Reflections

Soren’s Remarks at John’s Memorial Service; January 12, 2020:

My name is Soren. I am John Geiger’s oldest child. Many members of the Geiger family are here today, including of course my mom and two siblings. (I would never tell my brother and sister that dad loved me the most, but, of his children, he did love me the longest, so … just connect the dots.) On behalf of his family, I thank you for being here today to remember God’s work in and through his son John and to rejoice with us that death has no victory over the children of God. You are all here because you loved John Geiger, and he loved you. He might have taught your children in class, or maybe he taught you. Perhaps he was someone you looked up to as a role model and mentor. Maybe he was one of your good friends — a brother. He was a father by blood to a few of us here, but a father-figure to many, many more. 

For nearly twenty years he served as headmaster of Eastwood Christian School, where he taught many classes. One of them was Rhetoric. He relished the opportunity to instruct the young on how to craft a public address and deliver it effectively. And he was pretty good at it himself. We all here have been moved by John’s words. Most, perhaps all of us, have heard him deliver one of his talks on his Last Breath speaking tour.  His message, delivered while looking death in the face, was powerful, even though, as the disease tightened its grip on his tongue and throat, he began to slip into what we called his  J o h n   W  a  y  n  e     v   o   i   c   e.

I took his Rhetoric class at Eastwood, and in it he taught us that one of the key elements of an effective speech is the use of analogy to capture the attention of the audience, to develop the nuances of the topic, and to help your audience remember what you said. I have known for a long time that I wanted to speak at my father’s funeral, and I knew that I needed to come up with an analogy. But I did not know which one to use … until recently, when he told me what to use. 
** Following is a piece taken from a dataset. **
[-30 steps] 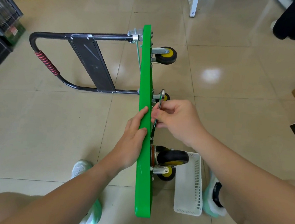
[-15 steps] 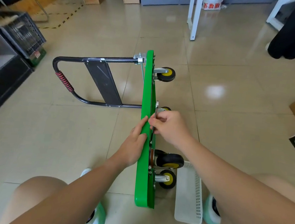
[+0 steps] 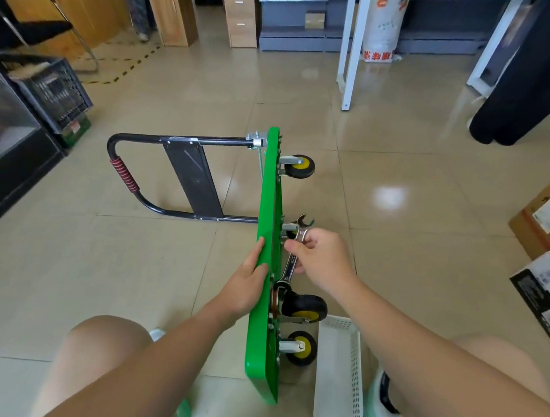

So, many of you here have run a marathon. More power to you. Most of us here, like myself, have only seen marathons on TV, or maybe from the side of the road. All of us, though, should be familiar with the kind of runner that stands out, the one that captures the attention of the crowd. Something has set this runner apart from the rest. Maybe he’s an underdog. Maybe he’s overcoming great personal adversity. Maybe he is setting records at each mile marker he passes. Whoever he is, all eyes are on him. His lungs are burning as he nears the home stretch. His legs are failing him as he hits and then breaks through the proverbial wall. The salt from his sweat is caking around his mouth. He has pushed himself to the limit. People start to run alongside him, hand him water, pat him on the back, and pump their fist as he pushes forward. As the finish line comes into sight, the crowd’s applause swells, and then it peaks when he crosses it. 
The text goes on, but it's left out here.